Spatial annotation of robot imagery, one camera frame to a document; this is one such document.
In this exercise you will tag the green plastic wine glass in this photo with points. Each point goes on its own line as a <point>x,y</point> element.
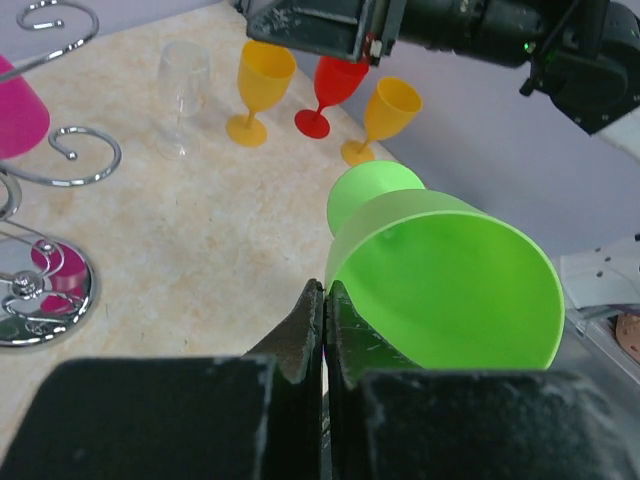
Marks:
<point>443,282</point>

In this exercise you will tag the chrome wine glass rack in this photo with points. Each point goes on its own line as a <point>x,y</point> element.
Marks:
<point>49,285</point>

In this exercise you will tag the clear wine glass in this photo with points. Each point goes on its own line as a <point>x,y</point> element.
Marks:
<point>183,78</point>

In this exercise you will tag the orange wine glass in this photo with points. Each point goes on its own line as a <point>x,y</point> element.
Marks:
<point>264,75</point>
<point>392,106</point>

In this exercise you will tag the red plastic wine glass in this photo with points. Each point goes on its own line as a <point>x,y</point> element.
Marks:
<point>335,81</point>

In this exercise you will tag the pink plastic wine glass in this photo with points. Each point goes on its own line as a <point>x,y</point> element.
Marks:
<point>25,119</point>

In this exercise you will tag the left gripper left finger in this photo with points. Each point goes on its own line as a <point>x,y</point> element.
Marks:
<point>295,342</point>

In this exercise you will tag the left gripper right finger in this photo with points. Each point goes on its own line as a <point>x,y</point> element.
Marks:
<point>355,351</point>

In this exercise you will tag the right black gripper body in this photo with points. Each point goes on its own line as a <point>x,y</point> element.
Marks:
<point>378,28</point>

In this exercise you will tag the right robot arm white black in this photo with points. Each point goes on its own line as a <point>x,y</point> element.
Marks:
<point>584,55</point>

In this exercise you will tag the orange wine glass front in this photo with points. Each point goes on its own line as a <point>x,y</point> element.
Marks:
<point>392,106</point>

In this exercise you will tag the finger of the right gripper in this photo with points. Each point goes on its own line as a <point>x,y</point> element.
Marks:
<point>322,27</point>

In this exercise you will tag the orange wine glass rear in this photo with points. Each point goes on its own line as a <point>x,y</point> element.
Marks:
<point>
* * *
### Problem details
Look above for the line that contains "In this exercise you will tag the left gripper right". That line and every line after it through the end of the data must be written out exactly, with nothing else.

### Your solution
In this exercise you will tag the left gripper right finger in this photo with points. Each point goes on its own line as a <point>x,y</point> element.
Marks:
<point>355,351</point>

In this exercise you will tag the right black gripper body in this photo with points. Each point goes on its own line as a <point>x,y</point> element.
Marks:
<point>378,28</point>

In this exercise you will tag the right robot arm white black in this photo with points. Each point goes on its own line as a <point>x,y</point> element.
Marks:
<point>584,55</point>

In this exercise you will tag the orange wine glass front in this photo with points. Each point goes on its own line as a <point>x,y</point> element.
Marks:
<point>392,106</point>

In this exercise you will tag the finger of the right gripper in this photo with points. Each point goes on its own line as a <point>x,y</point> element.
Marks:
<point>322,27</point>

In this exercise you will tag the orange wine glass rear in this photo with points. Each point goes on its own line as a <point>x,y</point> element.
Marks:
<point>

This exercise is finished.